Former US Postal Service Employee Pleads Guilty to Stealing $443,000 in Checks

Impact

At least some Pennsauken, New Jersey, residents didn't receive their tax refunds in 2014, courtesy of veteran postman Earl Champagne, pleaded guilty on Friday to stealing hundreds of thousands of dollars in checks from his route.

In total, the Associated Press reported, prosecutors alleged Champagne stole 72 checks worth a cumulative $443,000. Champagne pleaded guilty to both theft of government money and theft of U.S. mail, and could receive up to 15 years in prison for each count in sentencing on Aug. 3.

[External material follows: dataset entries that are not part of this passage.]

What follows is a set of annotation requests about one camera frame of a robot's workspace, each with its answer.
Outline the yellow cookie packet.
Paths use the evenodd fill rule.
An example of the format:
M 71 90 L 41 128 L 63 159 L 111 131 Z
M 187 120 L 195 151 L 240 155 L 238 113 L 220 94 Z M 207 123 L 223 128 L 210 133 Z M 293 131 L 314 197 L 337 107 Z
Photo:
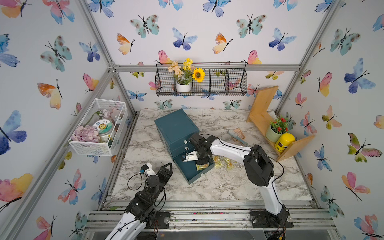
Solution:
M 222 168 L 224 166 L 222 161 L 221 161 L 220 156 L 213 156 L 213 160 L 214 160 L 214 164 L 215 164 L 216 169 Z
M 196 165 L 197 171 L 205 170 L 209 167 L 209 164 L 203 164 L 203 165 Z
M 223 158 L 225 163 L 226 163 L 226 166 L 227 166 L 227 170 L 232 170 L 234 168 L 234 165 L 232 164 L 231 160 L 228 159 L 228 158 Z

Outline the teal bottom drawer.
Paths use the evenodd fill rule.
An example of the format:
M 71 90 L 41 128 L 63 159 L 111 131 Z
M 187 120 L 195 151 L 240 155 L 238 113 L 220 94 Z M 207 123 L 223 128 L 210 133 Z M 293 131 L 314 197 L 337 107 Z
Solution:
M 197 166 L 194 161 L 182 161 L 182 154 L 174 157 L 173 161 L 189 185 L 200 179 L 203 175 L 207 174 L 215 166 L 213 160 L 209 160 L 209 166 L 206 169 L 197 170 Z

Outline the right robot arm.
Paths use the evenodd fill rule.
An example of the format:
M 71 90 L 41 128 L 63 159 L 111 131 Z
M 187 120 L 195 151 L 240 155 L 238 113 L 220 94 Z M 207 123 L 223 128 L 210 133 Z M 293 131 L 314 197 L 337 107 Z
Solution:
M 251 183 L 258 186 L 265 203 L 265 210 L 278 216 L 283 210 L 275 185 L 274 164 L 262 147 L 242 147 L 227 143 L 215 136 L 204 138 L 199 134 L 190 137 L 194 151 L 185 156 L 186 160 L 207 163 L 213 156 L 221 156 L 243 164 Z

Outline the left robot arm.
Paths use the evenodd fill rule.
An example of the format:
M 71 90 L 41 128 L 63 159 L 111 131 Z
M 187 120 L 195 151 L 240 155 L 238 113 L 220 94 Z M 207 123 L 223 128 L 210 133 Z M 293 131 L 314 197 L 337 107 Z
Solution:
M 161 193 L 166 201 L 165 186 L 173 174 L 172 163 L 165 164 L 155 172 L 150 163 L 141 166 L 139 176 L 146 176 L 144 188 L 135 194 L 135 197 L 126 207 L 118 224 L 106 237 L 107 240 L 135 240 L 147 227 L 148 222 L 154 222 L 159 210 L 155 210 L 156 201 Z

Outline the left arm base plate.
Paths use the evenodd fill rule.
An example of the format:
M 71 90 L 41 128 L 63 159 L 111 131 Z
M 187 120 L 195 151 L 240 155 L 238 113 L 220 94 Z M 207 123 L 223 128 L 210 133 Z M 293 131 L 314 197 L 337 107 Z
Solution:
M 168 229 L 171 222 L 171 213 L 169 212 L 157 212 L 150 214 L 145 223 L 146 229 L 152 230 L 164 230 Z

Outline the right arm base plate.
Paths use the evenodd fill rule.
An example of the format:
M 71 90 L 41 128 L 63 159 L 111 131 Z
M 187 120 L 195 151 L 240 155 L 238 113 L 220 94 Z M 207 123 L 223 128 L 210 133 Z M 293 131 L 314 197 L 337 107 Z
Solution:
M 293 218 L 288 210 L 282 209 L 277 215 L 266 210 L 250 212 L 250 221 L 253 228 L 293 228 Z

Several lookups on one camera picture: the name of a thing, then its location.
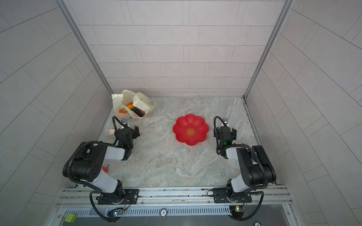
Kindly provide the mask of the cream plastic fruit bag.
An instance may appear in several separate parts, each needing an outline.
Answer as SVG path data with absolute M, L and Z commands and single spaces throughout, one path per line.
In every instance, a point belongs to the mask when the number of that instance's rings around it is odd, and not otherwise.
M 121 94 L 112 94 L 111 97 L 114 114 L 119 119 L 141 119 L 156 108 L 156 104 L 140 92 L 135 93 L 124 89 Z M 144 111 L 146 115 L 144 117 L 138 117 L 132 110 L 126 107 L 129 103 Z

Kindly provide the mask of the black grape bunch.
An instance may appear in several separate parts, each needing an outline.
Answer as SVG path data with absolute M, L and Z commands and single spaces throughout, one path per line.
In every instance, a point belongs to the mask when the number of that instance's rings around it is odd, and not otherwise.
M 132 111 L 138 116 L 138 117 L 144 117 L 146 113 L 139 108 L 134 107 Z

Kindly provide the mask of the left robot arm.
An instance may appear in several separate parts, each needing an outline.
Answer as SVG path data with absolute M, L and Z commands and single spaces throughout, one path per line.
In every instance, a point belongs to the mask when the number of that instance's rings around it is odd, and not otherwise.
M 139 136 L 139 127 L 125 127 L 115 131 L 117 145 L 101 141 L 82 142 L 65 164 L 63 176 L 99 192 L 99 204 L 119 204 L 126 201 L 121 181 L 109 176 L 102 167 L 105 159 L 128 160 L 134 148 L 133 140 Z

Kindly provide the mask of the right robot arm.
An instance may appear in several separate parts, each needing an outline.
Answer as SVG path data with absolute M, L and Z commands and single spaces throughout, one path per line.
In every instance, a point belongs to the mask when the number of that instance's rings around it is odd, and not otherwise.
M 276 172 L 263 146 L 234 144 L 236 134 L 235 129 L 227 126 L 214 128 L 216 153 L 239 163 L 240 174 L 230 179 L 225 188 L 225 195 L 232 202 L 257 189 L 267 188 L 269 183 L 276 181 Z

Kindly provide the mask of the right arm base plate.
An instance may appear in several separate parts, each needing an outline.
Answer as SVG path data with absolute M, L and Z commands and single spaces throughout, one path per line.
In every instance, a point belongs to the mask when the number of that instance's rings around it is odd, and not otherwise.
M 251 203 L 252 198 L 244 192 L 236 193 L 232 188 L 212 188 L 215 203 Z

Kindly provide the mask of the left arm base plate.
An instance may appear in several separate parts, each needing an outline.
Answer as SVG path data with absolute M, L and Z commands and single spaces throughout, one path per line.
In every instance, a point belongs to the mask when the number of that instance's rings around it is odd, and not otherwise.
M 131 205 L 137 203 L 138 195 L 138 189 L 124 189 L 111 194 L 101 193 L 96 200 L 99 205 Z

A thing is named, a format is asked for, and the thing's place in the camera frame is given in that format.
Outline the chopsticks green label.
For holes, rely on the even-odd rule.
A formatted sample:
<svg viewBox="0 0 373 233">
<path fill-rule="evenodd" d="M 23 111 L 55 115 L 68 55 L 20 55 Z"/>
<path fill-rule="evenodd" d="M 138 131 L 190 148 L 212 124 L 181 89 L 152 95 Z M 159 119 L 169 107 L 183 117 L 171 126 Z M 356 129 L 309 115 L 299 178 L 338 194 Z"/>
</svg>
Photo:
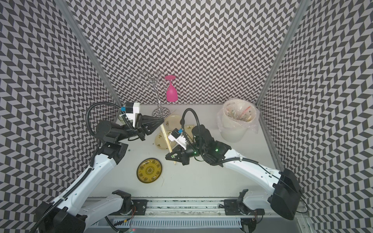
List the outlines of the chopsticks green label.
<svg viewBox="0 0 373 233">
<path fill-rule="evenodd" d="M 165 139 L 165 142 L 166 142 L 166 144 L 167 144 L 168 150 L 169 150 L 169 152 L 171 153 L 171 152 L 173 151 L 173 149 L 172 149 L 172 146 L 171 146 L 170 141 L 169 141 L 169 139 L 168 139 L 168 134 L 167 134 L 167 131 L 166 131 L 166 129 L 165 129 L 165 125 L 164 125 L 164 124 L 161 124 L 160 127 L 161 127 L 161 131 L 162 131 L 163 137 L 164 137 L 164 139 Z"/>
</svg>

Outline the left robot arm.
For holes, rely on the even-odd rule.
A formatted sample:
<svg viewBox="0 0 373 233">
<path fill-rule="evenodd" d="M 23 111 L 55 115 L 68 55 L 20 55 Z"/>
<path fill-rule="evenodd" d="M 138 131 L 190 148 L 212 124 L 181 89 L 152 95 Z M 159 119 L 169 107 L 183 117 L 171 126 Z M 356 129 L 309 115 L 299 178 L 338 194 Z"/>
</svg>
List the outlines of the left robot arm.
<svg viewBox="0 0 373 233">
<path fill-rule="evenodd" d="M 91 111 L 100 105 L 113 106 L 122 114 L 125 124 L 102 120 L 93 130 L 90 123 Z M 128 144 L 125 139 L 145 140 L 164 122 L 160 114 L 142 115 L 140 103 L 118 106 L 110 102 L 92 104 L 86 111 L 85 123 L 91 136 L 99 140 L 86 170 L 62 194 L 51 203 L 42 203 L 35 211 L 32 233 L 83 233 L 94 223 L 115 212 L 135 213 L 131 194 L 116 190 L 107 198 L 83 207 L 88 196 L 101 180 L 124 158 Z"/>
</svg>

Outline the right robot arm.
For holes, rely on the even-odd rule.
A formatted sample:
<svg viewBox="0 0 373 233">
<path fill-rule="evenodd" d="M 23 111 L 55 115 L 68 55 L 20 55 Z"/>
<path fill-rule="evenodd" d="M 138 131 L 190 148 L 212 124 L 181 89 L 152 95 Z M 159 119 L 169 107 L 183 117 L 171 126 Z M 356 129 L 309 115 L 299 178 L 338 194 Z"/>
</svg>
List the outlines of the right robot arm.
<svg viewBox="0 0 373 233">
<path fill-rule="evenodd" d="M 310 211 L 294 172 L 271 169 L 216 141 L 192 108 L 184 111 L 180 127 L 172 130 L 168 140 L 177 145 L 165 156 L 166 160 L 186 166 L 191 158 L 200 157 L 202 162 L 210 166 L 233 170 L 263 188 L 258 194 L 248 189 L 240 192 L 236 203 L 241 214 L 272 209 L 279 216 L 293 220 L 297 213 L 307 214 Z"/>
</svg>

According to the Trentonian, Champagne and "two unnamed co-conspirators" targeted people with "Spanish names." The paper also reported Stolen Identity Refund Fraud, the umbrella term for filing falsified tax returns in the name of other U.S. residents and then intercepting resulting refund checks before residents receive them, costs the federal government $2 billion annually by the Treasury's estimate. Many victims of the scam are in the U.S. territory of Puerto Rico and thus are kept totally in the dark about the fraudulent returns.

"The individuals expected to either pick up the checks from Champagne or for him to notify them that the checks were in the mailbox so that they could retrieve the checks themselves," the federal prosecutor's office told the Courier-Post. The co-conspirators paid the postman $50 for each of the envelopes, meaning he ultimately collected about $3,600 in bribes, or less than 1% of the total known take of the operation.